- **Exercise**
Copy each line below that includes "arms".

- **Given material**
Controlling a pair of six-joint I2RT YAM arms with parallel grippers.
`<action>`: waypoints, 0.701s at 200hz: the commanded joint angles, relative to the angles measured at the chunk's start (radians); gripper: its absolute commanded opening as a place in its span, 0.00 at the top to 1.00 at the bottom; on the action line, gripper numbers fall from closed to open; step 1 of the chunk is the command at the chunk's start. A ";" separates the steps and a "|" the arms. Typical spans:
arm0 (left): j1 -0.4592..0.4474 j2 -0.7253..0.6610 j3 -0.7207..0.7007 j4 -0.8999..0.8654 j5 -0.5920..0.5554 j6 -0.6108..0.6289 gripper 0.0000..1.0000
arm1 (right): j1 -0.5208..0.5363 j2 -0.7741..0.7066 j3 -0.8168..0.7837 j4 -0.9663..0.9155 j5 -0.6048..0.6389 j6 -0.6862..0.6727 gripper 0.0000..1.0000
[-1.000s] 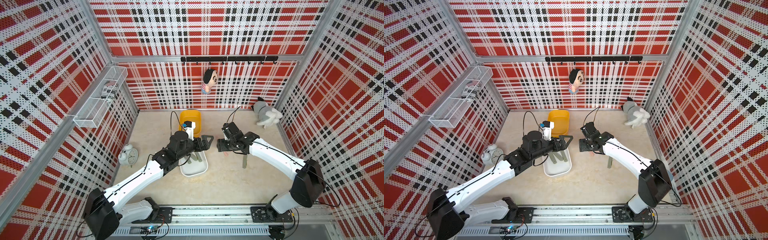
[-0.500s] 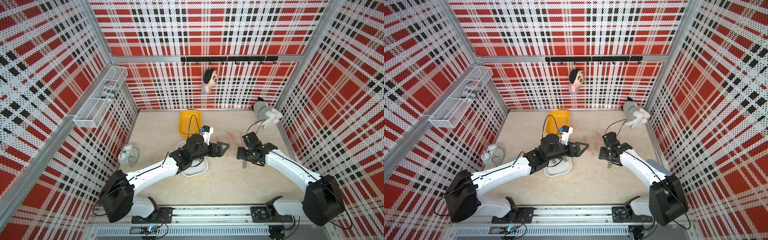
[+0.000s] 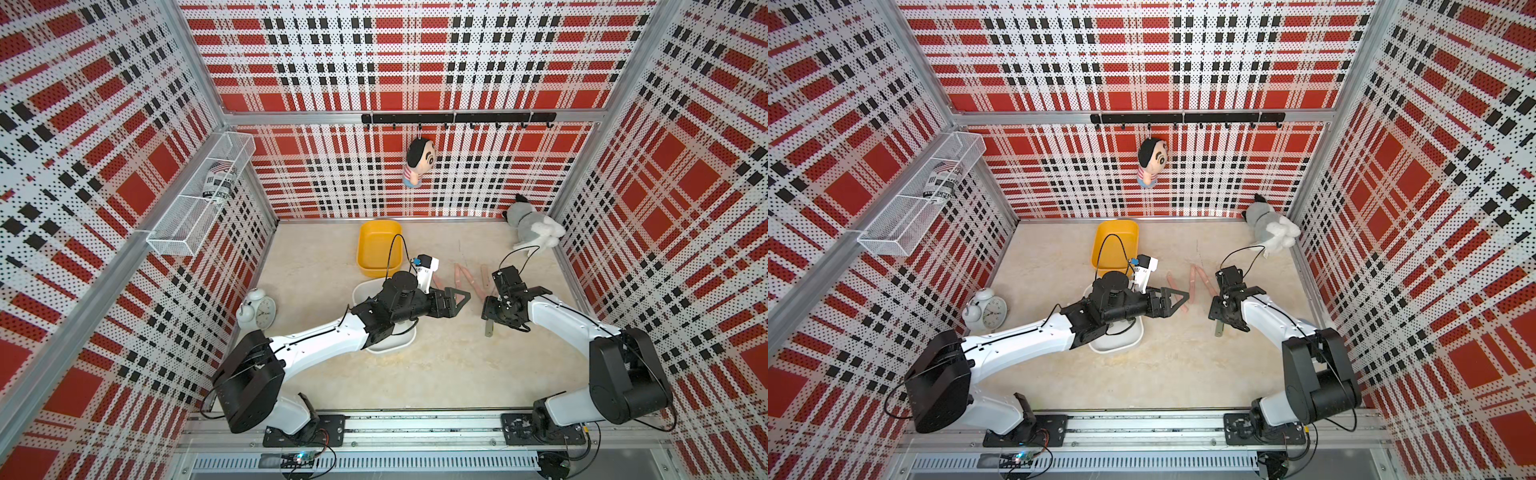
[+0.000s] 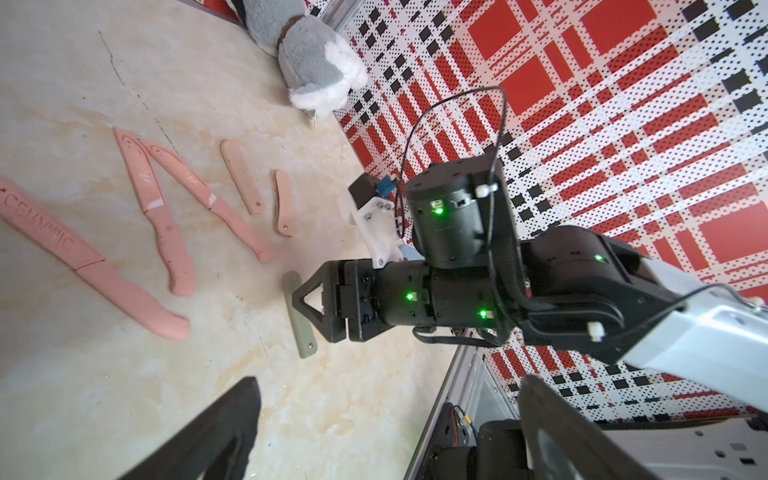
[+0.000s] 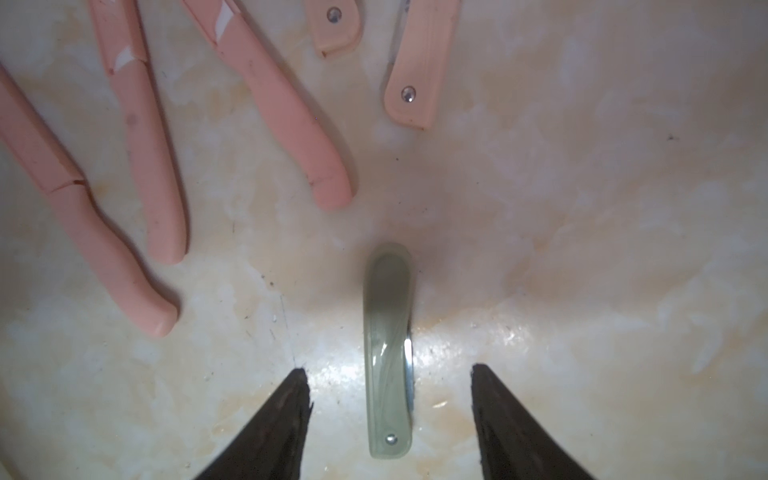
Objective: Place the fruit knives into the storage box by color
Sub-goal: Pick up the fruit knife from the center of the board.
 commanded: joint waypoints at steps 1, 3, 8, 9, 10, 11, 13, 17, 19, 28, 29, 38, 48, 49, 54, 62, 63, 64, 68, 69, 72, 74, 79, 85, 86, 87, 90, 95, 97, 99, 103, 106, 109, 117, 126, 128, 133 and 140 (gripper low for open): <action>-0.003 0.003 -0.026 0.054 -0.004 0.003 0.02 | -0.018 0.031 0.019 0.034 -0.003 -0.027 0.36; -0.004 0.003 -0.027 0.054 -0.006 0.004 0.02 | -0.019 0.034 0.019 0.035 -0.003 -0.028 0.36; -0.003 0.001 -0.028 0.053 -0.012 0.008 0.02 | -0.020 0.042 0.021 0.038 -0.006 -0.031 0.36; -0.003 0.001 -0.029 0.053 -0.014 0.009 0.02 | -0.021 0.044 0.021 0.038 -0.006 -0.031 0.36; -0.003 0.000 -0.029 0.054 -0.016 0.010 0.02 | -0.021 0.044 0.021 0.038 -0.006 -0.031 0.36; -0.003 0.000 -0.029 0.054 -0.017 0.010 0.01 | -0.022 0.046 0.022 0.039 -0.007 -0.031 0.36; -0.004 0.001 -0.029 0.052 -0.020 0.011 0.02 | -0.022 0.049 0.022 0.040 -0.008 -0.032 0.36; -0.004 -0.001 -0.030 0.047 -0.030 0.016 0.02 | -0.023 0.054 0.024 0.042 -0.010 -0.034 0.36; -0.004 -0.001 -0.028 0.042 -0.034 0.019 0.02 | -0.023 0.057 0.024 0.042 -0.012 -0.034 0.36; -0.003 -0.002 -0.026 0.017 -0.056 0.028 0.02 | -0.025 0.069 0.028 0.047 -0.015 -0.035 0.36; -0.004 -0.003 -0.026 0.015 -0.058 0.029 0.02 | -0.026 0.070 0.027 0.047 -0.015 -0.035 0.36; -0.004 -0.007 -0.026 -0.010 -0.084 0.039 0.02 | -0.026 0.081 0.033 0.049 -0.017 -0.038 0.37; -0.003 -0.010 -0.025 -0.038 -0.112 0.050 0.02 | -0.026 0.093 0.037 0.050 -0.019 -0.041 0.37; -0.003 -0.011 -0.025 -0.041 -0.113 0.051 0.02 | -0.026 0.095 0.037 0.050 -0.019 -0.041 0.37; -0.003 -0.013 -0.024 -0.056 -0.127 0.056 0.02 | -0.026 0.101 0.040 0.053 -0.018 -0.043 0.38; -0.001 -0.016 -0.021 -0.083 -0.150 0.064 0.02 | -0.026 0.109 0.043 0.052 -0.020 -0.044 0.38; -0.002 -0.016 -0.021 -0.086 -0.153 0.065 0.02 | -0.026 0.110 0.043 0.052 -0.021 -0.044 0.38; -0.002 -0.016 -0.019 -0.090 -0.156 0.066 0.02 | -0.026 0.111 0.043 0.052 -0.021 -0.044 0.38; -0.002 -0.017 -0.017 -0.104 -0.169 0.071 0.01 | -0.026 0.116 0.046 0.053 -0.024 -0.044 0.39; -0.002 -0.018 -0.016 -0.109 -0.172 0.072 0.02 | -0.026 0.116 0.047 0.053 -0.023 -0.045 0.39; -0.001 -0.020 -0.015 -0.118 -0.182 0.076 0.02 | -0.026 0.120 0.046 0.055 -0.025 -0.046 0.39; -0.001 -0.020 -0.015 -0.125 -0.188 0.078 0.02 | -0.026 0.121 0.048 0.055 -0.025 -0.045 0.39; -0.002 -0.020 -0.013 -0.144 -0.203 0.081 0.02 | -0.026 0.128 0.050 0.056 -0.025 -0.046 0.39; -0.001 -0.023 -0.010 -0.164 -0.221 0.089 0.02 | -0.026 0.133 0.052 0.055 -0.025 -0.044 0.40; -0.002 -0.023 -0.010 -0.168 -0.223 0.091 0.01 | -0.026 0.135 0.054 0.056 -0.026 -0.044 0.40; -0.002 -0.023 -0.009 -0.171 -0.226 0.091 0.02 | -0.026 0.136 0.054 0.054 -0.026 -0.044 0.40; -0.002 -0.025 -0.008 -0.181 -0.233 0.094 0.02 | -0.026 0.140 0.056 0.054 -0.026 -0.044 0.40; -0.003 -0.028 -0.009 -0.193 -0.241 0.099 0.02 | -0.026 0.145 0.060 0.052 -0.026 -0.045 0.41; -0.003 -0.030 -0.009 -0.196 -0.244 0.101 0.02 | -0.026 0.147 0.062 0.050 -0.027 -0.044 0.41; -0.003 -0.031 -0.009 -0.199 -0.247 0.102 0.02 | -0.026 0.149 0.063 0.050 -0.028 -0.045 0.41; -0.001 -0.035 -0.011 -0.202 -0.249 0.105 0.02 | -0.026 0.153 0.064 0.049 -0.026 -0.045 0.42; 0.000 -0.038 -0.013 -0.204 -0.249 0.106 0.02 | -0.026 0.155 0.066 0.049 -0.028 -0.060 0.42; 0.000 -0.040 -0.015 -0.203 -0.250 0.106 0.02 | -0.026 0.158 0.067 0.047 -0.028 -0.074 0.43; 0.003 -0.050 -0.024 -0.201 -0.248 0.106 0.02 | -0.026 0.163 0.069 0.046 -0.028 -0.078 0.44; 0.007 -0.057 -0.033 -0.197 -0.244 0.106 0.02 | -0.026 0.166 0.069 0.047 -0.031 -0.079 0.46; 0.008 -0.058 -0.034 -0.197 -0.244 0.106 0.02 | -0.026 0.168 0.070 0.048 -0.033 -0.079 0.46; 0.010 -0.061 -0.039 -0.194 -0.241 0.106 0.02 | -0.026 0.169 0.068 0.049 -0.037 -0.079 0.47; 0.013 -0.064 -0.045 -0.190 -0.238 0.103 0.02 | -0.026 0.171 0.066 0.052 -0.041 -0.079 0.48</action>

- **Written solution**
Controlling a pair of six-joint I2RT YAM arms with parallel grippers.
`<action>`: waypoints, 0.701s at 200hz: the commanded joint angles, relative to the angles measured at the chunk's start (radians); gripper: its absolute commanded opening as a place in its span, 0.00 at the top to 1.00 at the bottom; on the action line, gripper numbers fall from closed to open; step 1 of the chunk is the command at the chunk's start. A ";" separates the steps and a "|" the arms. Typical spans:

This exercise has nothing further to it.